Así que volvió sobre sus pasos hasta la cabina, con unos guantes puestos que sacó del abrigo, de los bolsillos convencionales -guantes negros, de piel, normales, buenos-, y pasó otra vez a mi lado con la redecilla o despojo en la mano y la derecha libre, su aire seguía siendo resuelto y pragmático y desapasionado, como si lo que tocaba en cada momento estuviera programado y además perteneciera a un programa ya probado. También ahora me guiñó el ojo, y no fue tranquilizador tampoco, eran guiños que no implicaban sonrisa sino mero anuncio o aviso rayanos en órdenes o instrucciones, esta vez lo entendí como 'Vamos a ello, no será largo y estaremos listos'; y por eso me salió decirle:
– Tupra, ya basta, déjalo estar, qué vas a hacer ahora, está medio muerto del susto. -Pero mi tono fue de menor alarma que cuando había gritado su nombre y apenas más, porque mi alarma era también mucho menor, una vez quitado de en medio el filo; tan grande era de hecho mi alivio, y tanto me habían remitido de golpe la angustia y el horror y el peso, que casi cualquier cosa que viniera ahora se me antojaba leve, bienvenida, poca. Qué sé yo, unas bofetadas, unos puñetazos, hasta alguna patada (en la boca incluida): en comparación con mis certidumbres de hacía un instante casi me parecían regalos del cielo, y a decir verdad no me veía muy dispuesto a impedirlos; o sólo con la voz, supongo. Era eso, sí: me sentía agradecido de que fuera a pegarle, como me imaginaba que haría, por las enfundadas manos. Nada más que a pegarle. No a cortarlo en dos ni a hacerlo trizas ni a desmembrarlo, qué enorme suerte, qué alegría.
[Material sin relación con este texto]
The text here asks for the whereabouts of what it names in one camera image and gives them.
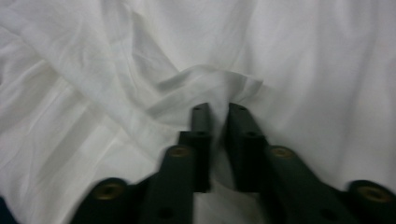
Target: white fabric
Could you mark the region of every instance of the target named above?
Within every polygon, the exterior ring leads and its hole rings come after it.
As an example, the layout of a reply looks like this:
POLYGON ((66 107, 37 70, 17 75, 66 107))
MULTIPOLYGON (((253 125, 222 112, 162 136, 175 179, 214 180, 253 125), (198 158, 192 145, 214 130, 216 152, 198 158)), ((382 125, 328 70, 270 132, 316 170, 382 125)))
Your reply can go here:
MULTIPOLYGON (((247 106, 326 183, 396 190, 396 2, 2 0, 0 195, 20 223, 67 223, 95 181, 137 182, 209 102, 247 106)), ((214 190, 195 223, 262 223, 214 190)))

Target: black plastic part
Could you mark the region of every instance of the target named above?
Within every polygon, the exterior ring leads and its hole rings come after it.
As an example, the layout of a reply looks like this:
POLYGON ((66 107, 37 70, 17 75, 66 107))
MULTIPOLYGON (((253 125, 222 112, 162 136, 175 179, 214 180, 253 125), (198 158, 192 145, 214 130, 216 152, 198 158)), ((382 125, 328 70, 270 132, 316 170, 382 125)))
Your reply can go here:
POLYGON ((268 143, 250 112, 241 105, 229 104, 225 147, 236 189, 258 192, 262 170, 262 150, 268 143))
POLYGON ((0 198, 0 223, 5 224, 18 224, 18 222, 14 219, 14 217, 9 212, 6 201, 3 198, 0 198))
POLYGON ((195 106, 191 111, 191 131, 180 132, 178 143, 195 150, 195 192, 210 190, 209 168, 212 143, 212 121, 209 104, 195 106))
POLYGON ((97 184, 79 206, 72 224, 111 224, 122 223, 128 214, 128 205, 132 188, 125 181, 118 178, 109 178, 97 184), (109 186, 109 197, 106 197, 106 188, 109 186), (111 188, 118 188, 117 196, 111 196, 111 188))
POLYGON ((261 197, 269 223, 359 223, 295 152, 273 146, 264 150, 264 158, 261 197))
POLYGON ((396 196, 388 189, 367 180, 353 181, 346 204, 362 223, 396 223, 396 196))
POLYGON ((166 150, 160 172, 148 187, 139 224, 191 224, 194 150, 173 146, 166 150))

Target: mounting hole
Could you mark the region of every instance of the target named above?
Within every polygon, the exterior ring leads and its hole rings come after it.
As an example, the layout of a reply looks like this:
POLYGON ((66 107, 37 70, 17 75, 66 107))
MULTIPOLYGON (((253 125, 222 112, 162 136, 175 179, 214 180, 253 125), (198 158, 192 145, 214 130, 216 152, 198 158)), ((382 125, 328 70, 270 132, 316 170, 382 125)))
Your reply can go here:
POLYGON ((360 187, 358 188, 358 193, 365 199, 376 203, 387 203, 391 201, 391 198, 386 191, 375 187, 360 187))
POLYGON ((158 218, 160 219, 170 219, 174 216, 172 209, 165 207, 161 208, 157 214, 158 218))
POLYGON ((330 209, 322 209, 320 210, 320 215, 329 221, 337 221, 338 216, 334 213, 334 211, 330 209))
POLYGON ((172 157, 185 157, 189 155, 189 150, 185 147, 175 147, 169 151, 172 157))
POLYGON ((96 188, 93 197, 97 200, 112 200, 124 192, 124 186, 120 184, 105 184, 96 188))
POLYGON ((255 132, 247 132, 247 136, 255 137, 255 136, 257 136, 257 134, 255 132))
POLYGON ((293 156, 293 152, 283 147, 276 147, 272 149, 272 153, 279 158, 287 159, 293 156))

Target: black mechanical component
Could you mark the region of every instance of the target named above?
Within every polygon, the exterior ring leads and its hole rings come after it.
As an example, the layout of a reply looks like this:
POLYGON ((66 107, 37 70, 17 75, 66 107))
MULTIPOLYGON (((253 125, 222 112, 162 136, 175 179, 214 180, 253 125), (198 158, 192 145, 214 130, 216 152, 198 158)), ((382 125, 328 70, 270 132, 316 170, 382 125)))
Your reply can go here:
POLYGON ((237 190, 257 192, 261 179, 262 150, 268 143, 250 112, 230 104, 226 123, 225 147, 237 190))
POLYGON ((137 185, 109 178, 80 204, 72 224, 191 224, 193 193, 206 192, 212 140, 209 104, 191 112, 191 131, 169 147, 157 174, 137 185))
POLYGON ((269 146, 248 110, 230 104, 226 151, 235 188, 259 192, 269 224, 396 223, 395 196, 369 181, 332 189, 286 147, 269 146))
POLYGON ((270 223, 285 223, 281 218, 286 223, 359 223, 295 152, 285 147, 268 147, 264 158, 262 207, 272 209, 268 213, 270 223), (274 200, 277 207, 270 204, 274 200))
MULTIPOLYGON (((191 131, 169 147, 157 174, 137 185, 118 178, 97 184, 72 224, 191 224, 193 193, 207 192, 212 141, 210 108, 192 109, 191 131)), ((260 194, 268 224, 396 223, 396 196, 366 180, 347 191, 322 183, 293 150, 270 146, 241 105, 230 104, 225 146, 235 188, 260 194)))
POLYGON ((196 152, 195 192, 207 192, 209 183, 209 154, 212 143, 212 122, 209 104, 197 105, 191 112, 191 131, 180 132, 178 143, 196 152))
– Será un minuto. Y recuerda quién soy, ya van tres veces.
No comprendí el sentido de esta última frase y además no me dio tiempo a pensármelo, ni tampoco a reflexionar sobre mi preocupante sentimiento de gratitud y mi anómala sensación de menos carga si es que no fue de cuasi criminal ligereza, porque en seguida Tupra se aplicó a la tarea: con diligencia recogió la papelina de la tapa del retrete, le ajustó la pestaña y la devolvió al bolsillo de su chaleco -de su variada colección no olvidaré aquel concreto, color verde sandía intenso-; luego pilló la Visa con los mismos dos dedos, la guardó en la cartera de De la Garza de donde había salido y se llevó ésta a otro bolsillo, de su chaqueta, junto con el billete hecho canuto. Lo que quedaba de raya, cocaína o talco, lo barrió de un manotazo, voló el polvillo, cayó al suelo, Rafita ni siquiera había llegado a aspirarla, nunca disfrutó aquella sustancia, tras preparársela. A continuación Tupra le echó la redecilla al cuello y tiró hacia atrás, y al instante se puso en cuarentena mi alivio -'Lo va a estrangular, lo va a ahorcar', pensé, 'no, no puede ser, no va a hacerlo'-, antes de darme cuenta de que no era ese el propósito -no se la enrolló, no apretó ni le dio vuelta-, sino obligarlo a alzar la cabeza, el agregado continuaba tan pegado a la tapa que le faltaba poco para abrazar la taza; y se habría abrazado, yo creo, de no haber preferido mantener las manos sobre los oídos, había elegido no ver ni oír nada en la ilusa esperanza de no enterarse así mucho de lo que le hacían, cuando el sentido del tacto iba a informarle, el dolor y el daño se lo dirían.